What’s the best way to incorporate causality and coincidence in mathematical and statistical formulas when trying to model future events? Jonas Peters, a professor of mathematics who teaches a course in statistics and causality, knows.
In fact, he’s so good at explaining how it’s done that the students in his class, which deals with topics like causality and data, nominated him as the eventual winning candidate for the SCIENCE Teacher of the Year.
We caught up with the 34-year-old German by telephone after it was announced that he was this year’s winner.
“I’m super excited about the award! If you want to change the world, improve public health or explain climate change, you need more than just statistics. You also need to know about causality. I think my students find causality relevant and interesting. And I agree with them totally,” Peters said.
It is a lot easier to be an instructor if you, yourself, find what you are teaching to be relevant
Jonas Peters
“It is a lot easier to be an instructor if you, yourself, find what you are teaching to be relevant. That’s why we shouldn’t write the descriptions for next year’s courses until we’ve taught this year’s courses,” he said, adding that credit was also due to the department’s administration and his teaching assistants.
Peters has no set formula for how he involves his students in his teaching, but he incorporates statistical and graphical models, as well as computer programming in his courses as a way to show how models and formulas are used in practice.
“A university is a place where students need to decide which theories they find relevant and useful. It is a place where they find out what their talents are. And if they are going to do that you need to give them some freedom,” Peters said.

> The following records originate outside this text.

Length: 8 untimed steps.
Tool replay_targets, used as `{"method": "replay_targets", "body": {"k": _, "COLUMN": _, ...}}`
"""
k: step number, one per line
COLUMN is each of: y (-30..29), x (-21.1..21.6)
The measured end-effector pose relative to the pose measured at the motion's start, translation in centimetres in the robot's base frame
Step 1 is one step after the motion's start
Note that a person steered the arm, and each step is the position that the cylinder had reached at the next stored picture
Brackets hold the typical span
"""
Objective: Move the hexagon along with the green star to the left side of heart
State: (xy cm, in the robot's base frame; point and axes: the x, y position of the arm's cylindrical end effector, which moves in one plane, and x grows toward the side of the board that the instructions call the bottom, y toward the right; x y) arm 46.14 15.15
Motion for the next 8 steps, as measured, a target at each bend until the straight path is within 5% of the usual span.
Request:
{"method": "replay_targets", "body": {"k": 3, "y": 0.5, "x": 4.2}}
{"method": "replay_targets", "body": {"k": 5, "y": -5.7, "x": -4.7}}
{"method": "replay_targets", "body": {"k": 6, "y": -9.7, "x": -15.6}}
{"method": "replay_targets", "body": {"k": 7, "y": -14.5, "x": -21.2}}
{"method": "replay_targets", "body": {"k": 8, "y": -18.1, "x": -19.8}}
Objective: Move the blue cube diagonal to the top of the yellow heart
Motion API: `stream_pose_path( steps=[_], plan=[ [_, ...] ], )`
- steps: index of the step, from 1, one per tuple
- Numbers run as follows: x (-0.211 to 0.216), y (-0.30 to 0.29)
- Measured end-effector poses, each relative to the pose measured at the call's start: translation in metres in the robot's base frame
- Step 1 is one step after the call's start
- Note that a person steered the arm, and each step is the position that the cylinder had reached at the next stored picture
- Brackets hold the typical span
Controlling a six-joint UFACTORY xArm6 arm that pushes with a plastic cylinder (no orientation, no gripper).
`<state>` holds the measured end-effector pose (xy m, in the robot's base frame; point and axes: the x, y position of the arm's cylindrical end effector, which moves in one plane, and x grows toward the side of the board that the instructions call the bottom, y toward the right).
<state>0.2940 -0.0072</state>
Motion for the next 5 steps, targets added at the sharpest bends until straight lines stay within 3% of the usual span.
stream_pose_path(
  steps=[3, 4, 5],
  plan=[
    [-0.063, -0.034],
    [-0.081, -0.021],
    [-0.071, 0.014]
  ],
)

The Teacher of the Year is selected by SCIENCErådet, which works in the interests of the faculty’s student groups. They chose Peters for the award because of his ability to inspire students, and for introducing teaching methods that require them to actively participate in his lectures.
His student-centric teaching methods has also served to inspire other faculty members
SCIENCErådet
SCIENCErådet praised Peters for his ability to link theory with real-world issues within his field. “His student-centric teaching methods has also served to inspire other faculty members and to open their eyes to the broader social perspective,” SCIENCErådet wrote.
The Teacher of the Year award was established five years ago as an annual prize.
In a statement, SCIENCE dean John Renner Hansen said: “We have an obligation to help students become the well-educated graduates that society needs, and that starts with good teaching. Good, interesting teaching can also help prevent students from dropping out, which is extremely important and relevant.”
Peters has been a faculty member in the Department of Mathematical Sciences for the past two years. During that time he has received a number of awards. In January, he received an 8.2 million kroner award from the VILLUM Young Investigators Programme to be used towards establishing a research group.
The Teacher of the Year award comes with a prize of 75,000 kroner. Peters receives 25,000 kroner personally, while the rest goes towards his work group and his research.